Every line in the data below that includes "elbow" belongs in the answer, copied as it stands.

▶ PROVIDED MATERIAL:
^^^^
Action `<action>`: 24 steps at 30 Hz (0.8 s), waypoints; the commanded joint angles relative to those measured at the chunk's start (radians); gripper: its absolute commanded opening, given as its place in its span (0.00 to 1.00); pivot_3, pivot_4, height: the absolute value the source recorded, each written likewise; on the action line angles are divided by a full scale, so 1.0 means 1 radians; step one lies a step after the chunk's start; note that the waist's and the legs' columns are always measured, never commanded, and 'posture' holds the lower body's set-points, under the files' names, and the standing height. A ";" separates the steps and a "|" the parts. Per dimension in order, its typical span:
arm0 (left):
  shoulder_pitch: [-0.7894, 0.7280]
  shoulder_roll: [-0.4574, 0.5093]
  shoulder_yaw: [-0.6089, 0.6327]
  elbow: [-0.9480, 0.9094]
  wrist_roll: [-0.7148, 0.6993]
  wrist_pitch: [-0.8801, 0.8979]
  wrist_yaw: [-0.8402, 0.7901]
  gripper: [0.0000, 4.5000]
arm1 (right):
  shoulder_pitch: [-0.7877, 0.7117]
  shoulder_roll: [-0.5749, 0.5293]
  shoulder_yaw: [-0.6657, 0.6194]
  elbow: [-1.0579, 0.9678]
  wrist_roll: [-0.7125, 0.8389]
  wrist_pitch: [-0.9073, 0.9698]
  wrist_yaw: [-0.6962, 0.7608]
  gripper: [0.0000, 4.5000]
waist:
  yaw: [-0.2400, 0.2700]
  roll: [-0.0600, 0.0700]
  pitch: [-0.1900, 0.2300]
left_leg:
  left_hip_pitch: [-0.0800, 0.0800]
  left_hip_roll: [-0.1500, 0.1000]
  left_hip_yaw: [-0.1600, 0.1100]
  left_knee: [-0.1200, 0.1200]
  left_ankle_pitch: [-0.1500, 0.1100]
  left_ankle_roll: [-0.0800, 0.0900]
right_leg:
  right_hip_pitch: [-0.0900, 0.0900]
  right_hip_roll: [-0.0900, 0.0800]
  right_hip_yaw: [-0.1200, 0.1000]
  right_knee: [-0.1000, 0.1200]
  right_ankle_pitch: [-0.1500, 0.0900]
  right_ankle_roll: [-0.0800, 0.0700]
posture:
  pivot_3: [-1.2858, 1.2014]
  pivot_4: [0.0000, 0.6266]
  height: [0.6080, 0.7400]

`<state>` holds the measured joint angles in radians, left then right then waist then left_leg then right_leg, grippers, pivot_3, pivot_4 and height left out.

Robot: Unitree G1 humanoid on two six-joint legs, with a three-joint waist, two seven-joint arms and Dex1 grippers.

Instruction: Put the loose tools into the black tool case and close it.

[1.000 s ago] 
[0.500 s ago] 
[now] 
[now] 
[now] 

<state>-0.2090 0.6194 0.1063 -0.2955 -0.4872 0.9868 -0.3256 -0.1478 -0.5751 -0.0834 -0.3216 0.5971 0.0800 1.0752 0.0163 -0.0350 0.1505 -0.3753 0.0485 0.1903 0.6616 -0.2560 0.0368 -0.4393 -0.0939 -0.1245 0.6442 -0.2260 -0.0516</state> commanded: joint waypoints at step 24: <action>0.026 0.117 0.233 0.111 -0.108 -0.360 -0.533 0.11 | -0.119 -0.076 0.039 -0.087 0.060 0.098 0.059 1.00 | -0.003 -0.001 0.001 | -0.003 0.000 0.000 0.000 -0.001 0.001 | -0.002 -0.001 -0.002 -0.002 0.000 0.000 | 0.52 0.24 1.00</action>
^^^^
▶ EXPECTED OUTPUT:
  elbow: [-0.9480, 0.9094]
  elbow: [-1.0579, 0.9678]

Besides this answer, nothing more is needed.